La Generación Dorada logró una alquimia rara en la que convivieron los valores colectivos y solidarios (la mentada “derrota digna de Los Pumas”) junto con un éxito deportivo inédito. Ganar, golear y gustar con lo colectivo como complemento y sinergia de lo individual. Se escribió allí la página más sentida del Guardiolismo Bilardiano que todo analista del deporte argentino lleva adentro. Una idea sofisticada de juego defendida con la enjundia básica de un Caruso Lombardi. Un recorrido deportivo válido de ser analizado tanto por su concepto como por sus resultados, la pesadilla de Angel Cappa.

De alguna manera en Río 2016 se acaba un gigantesco asado de quince años que nos comimos todos.
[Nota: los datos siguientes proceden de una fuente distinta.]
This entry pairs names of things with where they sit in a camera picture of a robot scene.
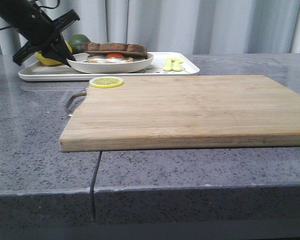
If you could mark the yellow plastic knife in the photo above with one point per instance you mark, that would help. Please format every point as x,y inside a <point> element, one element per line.
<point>176,64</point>

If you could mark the yellow lemon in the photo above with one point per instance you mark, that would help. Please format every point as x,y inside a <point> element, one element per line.
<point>49,61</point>

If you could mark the white bear tray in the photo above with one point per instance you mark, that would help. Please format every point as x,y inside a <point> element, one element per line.
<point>38,72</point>

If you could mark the green lime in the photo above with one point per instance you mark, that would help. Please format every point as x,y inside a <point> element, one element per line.
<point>76,42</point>

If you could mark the grey curtain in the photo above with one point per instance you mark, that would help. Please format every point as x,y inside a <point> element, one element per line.
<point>187,26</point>

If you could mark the wooden cutting board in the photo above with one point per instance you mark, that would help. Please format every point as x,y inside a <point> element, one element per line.
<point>177,112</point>

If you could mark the yellow plastic fork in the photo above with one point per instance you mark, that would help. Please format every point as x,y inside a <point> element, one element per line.
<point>168,66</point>

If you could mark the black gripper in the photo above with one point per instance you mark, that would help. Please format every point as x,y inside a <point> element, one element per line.
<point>44,35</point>

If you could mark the metal board handle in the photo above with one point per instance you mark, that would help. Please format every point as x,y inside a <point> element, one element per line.
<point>71,100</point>

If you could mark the bread slice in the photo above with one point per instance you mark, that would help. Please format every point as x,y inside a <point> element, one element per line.
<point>126,49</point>
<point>137,58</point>

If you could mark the fried egg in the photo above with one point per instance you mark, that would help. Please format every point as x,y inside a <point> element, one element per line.
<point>114,54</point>

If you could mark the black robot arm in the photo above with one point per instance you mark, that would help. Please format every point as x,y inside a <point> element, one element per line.
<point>15,11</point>

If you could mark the lemon slice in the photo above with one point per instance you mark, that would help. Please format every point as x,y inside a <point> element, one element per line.
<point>106,82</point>

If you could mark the white round plate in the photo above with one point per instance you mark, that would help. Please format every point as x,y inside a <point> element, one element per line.
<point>81,64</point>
A veces, el “Estado Nación” y sus límites se reduce a eso, a tomarse un gancia con tu viejo mirando un partido de alguna selección argentina. La frontera a proteger es la del sillón donde apoltronados vamos por el tenis, el volley, el handball y algún otro deporte extraño que solo saben practicar bien algunas ex repúblicas soviéticas alimentadas a pan duro y anabólicos. Que se vaya la Generación Dorada es, como nunca, el final de una especie de viaje de egresados. Éxito real frente a equipos que durante décadas nos habían poco menos que humillado a fuerza de superioridad de centímetros y precisión. Con Manu Ginóbili, Luifa Scola y el Chaṕu Nocioni la eugenesia tocó por un par de años para el lado de los perdedores. Para un país autoinmune como el nuestro, que te encuentra una grieta hasta en el héroe más intachable y que tiene el agrio “Ay Patria mía” a flor de piel, la Generación Dorada resultó un alivio.

 

(1) Error que ulteriormente fue reconocido por el árbitro.